Clariden Leu AG
- Industry: Financial services
- Founded: 2007 for Clariden Leu (1973 's for Clariden and 1755 for Leu)
- Founder: Dr Alex Hoffmann & Credit Suisse Holding
- Headquarters: Zurich, Switzerland
- Key people: Peter Eckert (Chairman)
- Products: Private banking
- Total assets: 23.7 billion CHF
- Number of employees: 1800

= Clariden Leu =

Swiss private bank

Clariden Leu was a Swiss private bank based in Zurich and Geneva Switzerland founded in 2007 by Clariden president Alex Hoffmann and Credit Suisse Group.

Until 2007 it was operating as Clariden Bank an independent Private Bank belonging both to Credit Suisse Group and management at the bank. It was then fully merged with Credit Suisse Group in 2007 when Hoffmann retired after running the bank for almost 40 years as subsequently co-founder, CEO and President.

== History ==
In 1974, Hoffmann married his first wife Theresa Braitenberg. They had two sons: Phillippe Buri who died of cancer in 1993, and Patrick Buri born in 1972 who is an investor, political science advisor, philanthropist, investment manager and board member on several subsidiaries and companies, former partner at Lion trust asset management and billionaire chairman at Bankset Group Holding and philanthropist and graduate from Columbia University New York;

J. P. Buri was the son of the General Partner at Bank Heusser Bernard Buri, and Clariden merged with Bank Heusser Buri based in Basel to gradually acquire the four Credit Suisse private banks: Bank Leu, Bank Hofmann, and BGP Banca di Gestione Patrimoniale together with the securities dealer Credit Suisse Fides on January 26, 2007, Clariden Leu was one of the largest private banks in Switzerland and ultimately managed more than 100 billion CHF.

Robert L. Genillard was also co founder at Clariden Bank representing Credit Suisse Group.

That compares with Credit Suisse’s targets for its private banking business as a whole to add at least 6 percent of assets under management in net new money annually. Clariden Leu posted pretax earnings of 260 million francs in 2006 on revenue of 1.07 billion francs.

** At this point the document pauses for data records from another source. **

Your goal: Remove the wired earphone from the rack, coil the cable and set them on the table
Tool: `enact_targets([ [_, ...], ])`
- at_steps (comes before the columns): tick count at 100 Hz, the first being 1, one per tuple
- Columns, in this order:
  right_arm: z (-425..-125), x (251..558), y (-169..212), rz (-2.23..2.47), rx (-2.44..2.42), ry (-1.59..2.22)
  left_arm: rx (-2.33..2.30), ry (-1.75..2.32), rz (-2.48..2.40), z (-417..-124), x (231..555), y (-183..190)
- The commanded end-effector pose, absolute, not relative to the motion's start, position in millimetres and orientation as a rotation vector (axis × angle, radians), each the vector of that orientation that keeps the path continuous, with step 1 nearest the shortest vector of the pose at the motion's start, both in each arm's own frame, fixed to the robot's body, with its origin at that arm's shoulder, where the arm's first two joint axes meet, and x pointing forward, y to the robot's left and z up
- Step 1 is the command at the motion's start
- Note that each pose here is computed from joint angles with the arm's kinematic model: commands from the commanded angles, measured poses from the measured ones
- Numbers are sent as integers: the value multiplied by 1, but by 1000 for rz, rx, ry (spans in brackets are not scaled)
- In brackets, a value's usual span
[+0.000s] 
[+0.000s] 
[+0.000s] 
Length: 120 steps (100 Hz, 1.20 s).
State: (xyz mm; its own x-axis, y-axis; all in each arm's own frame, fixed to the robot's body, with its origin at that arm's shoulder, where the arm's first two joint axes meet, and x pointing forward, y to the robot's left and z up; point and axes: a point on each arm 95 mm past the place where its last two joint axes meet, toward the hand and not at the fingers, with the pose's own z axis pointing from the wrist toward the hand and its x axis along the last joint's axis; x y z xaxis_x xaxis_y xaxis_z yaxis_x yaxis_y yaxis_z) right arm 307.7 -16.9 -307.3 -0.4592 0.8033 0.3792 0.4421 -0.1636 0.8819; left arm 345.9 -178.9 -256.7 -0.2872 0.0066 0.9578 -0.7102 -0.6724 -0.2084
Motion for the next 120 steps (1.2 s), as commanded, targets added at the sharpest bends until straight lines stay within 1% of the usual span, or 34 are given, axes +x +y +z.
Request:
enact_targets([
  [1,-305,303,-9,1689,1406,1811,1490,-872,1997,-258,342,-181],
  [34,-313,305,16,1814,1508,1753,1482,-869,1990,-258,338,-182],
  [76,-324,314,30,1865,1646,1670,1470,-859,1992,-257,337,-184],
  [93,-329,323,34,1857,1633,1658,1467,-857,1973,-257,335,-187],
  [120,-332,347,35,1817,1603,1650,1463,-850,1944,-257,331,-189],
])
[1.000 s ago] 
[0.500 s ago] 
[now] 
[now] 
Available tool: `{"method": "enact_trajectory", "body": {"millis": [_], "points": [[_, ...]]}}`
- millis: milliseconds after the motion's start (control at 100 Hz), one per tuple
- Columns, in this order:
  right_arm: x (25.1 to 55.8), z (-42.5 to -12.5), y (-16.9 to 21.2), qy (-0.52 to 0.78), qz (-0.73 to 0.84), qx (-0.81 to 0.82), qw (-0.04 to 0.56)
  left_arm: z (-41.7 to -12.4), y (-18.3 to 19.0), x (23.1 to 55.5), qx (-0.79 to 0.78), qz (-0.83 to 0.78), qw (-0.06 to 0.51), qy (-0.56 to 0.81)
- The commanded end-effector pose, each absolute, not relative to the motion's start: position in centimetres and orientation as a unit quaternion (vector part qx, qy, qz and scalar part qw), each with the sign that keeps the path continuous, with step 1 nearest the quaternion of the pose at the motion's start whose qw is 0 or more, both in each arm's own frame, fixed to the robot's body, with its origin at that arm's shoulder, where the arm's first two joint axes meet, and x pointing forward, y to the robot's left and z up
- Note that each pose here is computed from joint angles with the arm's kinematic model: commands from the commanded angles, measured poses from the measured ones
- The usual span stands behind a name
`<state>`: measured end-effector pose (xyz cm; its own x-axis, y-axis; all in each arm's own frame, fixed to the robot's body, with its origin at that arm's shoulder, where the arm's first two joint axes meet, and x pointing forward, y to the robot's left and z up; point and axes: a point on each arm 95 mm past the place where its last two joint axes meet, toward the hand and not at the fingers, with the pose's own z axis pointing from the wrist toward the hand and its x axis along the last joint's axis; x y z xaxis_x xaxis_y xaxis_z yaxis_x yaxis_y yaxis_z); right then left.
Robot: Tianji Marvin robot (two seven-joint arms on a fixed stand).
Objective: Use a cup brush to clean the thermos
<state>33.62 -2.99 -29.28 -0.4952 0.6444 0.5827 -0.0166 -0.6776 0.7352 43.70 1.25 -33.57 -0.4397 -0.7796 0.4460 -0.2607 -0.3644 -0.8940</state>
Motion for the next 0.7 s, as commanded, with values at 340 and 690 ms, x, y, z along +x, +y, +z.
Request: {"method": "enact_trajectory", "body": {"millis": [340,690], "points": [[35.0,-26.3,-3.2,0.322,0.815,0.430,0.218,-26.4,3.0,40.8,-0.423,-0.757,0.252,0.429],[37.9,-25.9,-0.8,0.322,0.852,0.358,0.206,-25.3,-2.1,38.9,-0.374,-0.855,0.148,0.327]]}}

On November 15, 2011, Credit Suisse Group AG announced its intent to integrate its subsidiary Clariden Leu fully into Credit Suisse.

== Merger with Credit Suisse ==
Credit Suisse merged with Clariden Leu on April 2, 2012, acquiring all of Clariden Leu's assets and liabilities and assuming all of its rights and obligations. The merger made Bank Leu AG and Clariden Leu Holding AG part of Credit Suisse Group AG.